Milocco’s face lit up as he looked up and stepped away from the crowd for a few words with Molinari. The two talked, gestured and laughed. The game was forgotten for a minute as the Italian exchange students caught up in their own language.

Milocco and Molinari are living in the Bangor area for the year, attending high school and improving their all-important English skills. When Milocco joined the Bangor boys team and Molinari caught on with Hampden’s squad, they found out they’d be playing each other at least twice this season.

They also discovered the rivalry that exists between Hampden and Bangor – two of the top teams in the area – and have even started to feel the tension. The Rams and the Broncos will meet for the last time in the regular season at 6 p.m. today in Hampden.

Both Milocco and Molinari come from cities in northern Italy, although Milocco lives just across the eastern border from Slovenia and Molinari is from Varano Borghi, a Milan suburb near the western side of the country.

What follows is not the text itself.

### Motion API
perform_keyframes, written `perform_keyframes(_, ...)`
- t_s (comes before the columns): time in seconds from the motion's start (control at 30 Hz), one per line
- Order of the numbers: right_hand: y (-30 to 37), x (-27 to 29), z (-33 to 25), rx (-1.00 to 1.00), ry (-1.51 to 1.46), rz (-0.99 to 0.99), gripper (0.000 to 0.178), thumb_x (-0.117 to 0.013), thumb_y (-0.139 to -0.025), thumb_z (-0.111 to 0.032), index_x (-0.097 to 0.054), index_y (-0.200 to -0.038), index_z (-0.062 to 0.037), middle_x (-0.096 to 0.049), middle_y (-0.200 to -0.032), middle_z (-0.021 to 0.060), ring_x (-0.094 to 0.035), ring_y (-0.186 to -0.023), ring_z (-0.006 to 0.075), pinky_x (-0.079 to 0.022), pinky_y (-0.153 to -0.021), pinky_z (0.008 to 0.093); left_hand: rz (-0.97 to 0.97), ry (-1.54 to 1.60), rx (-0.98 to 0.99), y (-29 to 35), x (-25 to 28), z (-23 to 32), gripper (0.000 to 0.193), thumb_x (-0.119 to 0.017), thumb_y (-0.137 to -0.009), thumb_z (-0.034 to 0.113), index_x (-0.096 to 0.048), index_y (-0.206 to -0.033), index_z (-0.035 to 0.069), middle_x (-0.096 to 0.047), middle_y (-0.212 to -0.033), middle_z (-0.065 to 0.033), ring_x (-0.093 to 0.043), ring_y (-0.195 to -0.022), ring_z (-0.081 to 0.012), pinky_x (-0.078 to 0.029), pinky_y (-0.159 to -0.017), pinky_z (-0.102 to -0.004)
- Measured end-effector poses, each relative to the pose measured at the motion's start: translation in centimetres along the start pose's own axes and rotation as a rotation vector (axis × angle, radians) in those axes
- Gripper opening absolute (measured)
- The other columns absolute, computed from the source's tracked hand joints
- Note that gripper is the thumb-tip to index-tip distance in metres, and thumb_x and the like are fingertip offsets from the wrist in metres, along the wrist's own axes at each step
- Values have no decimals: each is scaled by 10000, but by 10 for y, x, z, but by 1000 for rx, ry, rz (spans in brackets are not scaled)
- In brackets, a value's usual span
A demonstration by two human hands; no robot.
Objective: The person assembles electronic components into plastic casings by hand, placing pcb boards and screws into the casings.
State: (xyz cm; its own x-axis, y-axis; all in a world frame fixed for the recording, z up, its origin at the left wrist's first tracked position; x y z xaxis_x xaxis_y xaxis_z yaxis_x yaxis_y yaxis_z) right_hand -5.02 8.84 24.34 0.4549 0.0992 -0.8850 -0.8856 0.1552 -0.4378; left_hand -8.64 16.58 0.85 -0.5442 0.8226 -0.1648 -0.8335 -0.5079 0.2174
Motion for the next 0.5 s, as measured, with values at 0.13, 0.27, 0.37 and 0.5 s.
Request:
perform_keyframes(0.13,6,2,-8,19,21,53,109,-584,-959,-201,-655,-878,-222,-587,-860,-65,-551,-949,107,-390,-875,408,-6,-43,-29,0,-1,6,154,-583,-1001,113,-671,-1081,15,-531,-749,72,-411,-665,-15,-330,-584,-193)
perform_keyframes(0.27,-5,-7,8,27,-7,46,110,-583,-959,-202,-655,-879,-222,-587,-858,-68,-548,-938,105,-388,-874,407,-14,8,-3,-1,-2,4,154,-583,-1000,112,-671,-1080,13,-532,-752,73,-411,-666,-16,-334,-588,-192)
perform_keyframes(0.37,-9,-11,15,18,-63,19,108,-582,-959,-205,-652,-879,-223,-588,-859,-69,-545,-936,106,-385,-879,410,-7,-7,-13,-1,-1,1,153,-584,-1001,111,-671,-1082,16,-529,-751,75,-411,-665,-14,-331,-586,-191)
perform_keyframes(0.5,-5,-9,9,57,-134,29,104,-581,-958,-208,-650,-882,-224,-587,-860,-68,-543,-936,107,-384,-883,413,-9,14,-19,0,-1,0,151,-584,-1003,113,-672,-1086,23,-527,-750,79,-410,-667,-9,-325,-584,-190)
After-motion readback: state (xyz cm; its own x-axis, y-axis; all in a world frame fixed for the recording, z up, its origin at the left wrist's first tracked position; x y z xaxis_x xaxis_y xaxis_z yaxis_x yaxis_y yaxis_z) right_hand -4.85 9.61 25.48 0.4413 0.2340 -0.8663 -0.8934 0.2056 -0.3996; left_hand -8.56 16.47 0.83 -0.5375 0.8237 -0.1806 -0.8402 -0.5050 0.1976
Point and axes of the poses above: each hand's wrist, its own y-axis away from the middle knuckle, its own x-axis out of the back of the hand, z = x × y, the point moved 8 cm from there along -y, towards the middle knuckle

The Italians, who are in the same foreign student program, met on the plane from Rome. They started talking when they found out they were both headed for Bangor. Two months into their stay, Milocco and Molinari talk on the phone, at the exchange program’s meetings, and after games.

But just because Milocco and Molinari are friendly doesn’t mean they haven’t become caught up in the rivalry between the two teams.

“I can feel this,” Molinari said of his pregame nerves. “Everybody [tells] me that the match Hampden-Bangor is the most important of the year and I am in a temper before the game. I think I will be in a temper before the game.”

Milocco has made an immediate impact on this year’s Bangor team. He has six goals, so far, including a hat trick against Brewer last week.

For Molinari, things have been a little slower. He started on defense at the beginning of the season but has since been moved to the bench.

“Language has been a real barrier for him,” Hampden coach Andy Frace said. “It’s like, we’re saying things to him on the field and he doesn’t understand it, so he doesn’t do it. But he’s coming along and he’s off the bench in the first half. The bottom line is that he’s a really good person and he fits well into the program.”

At home, Milocco said, he plays soccer with friends on the weekends but his sport of choice has been handball. In the U.S., he decided to stick with his country’s national craze.

Molinari, on the other hand, is an avid footballer. In Italy he plays for a club team called Vergiatese.

Both Italians said they are surprised at the level of soccer played here.

“I didn’t think that there was good soccer here, it’s not the same soccer in Italy,” Milocco said. “But you can find people who are very good with soccer. I was thinking before I come here that these people don’t know how to play soccer, but they know how to play. This is good.”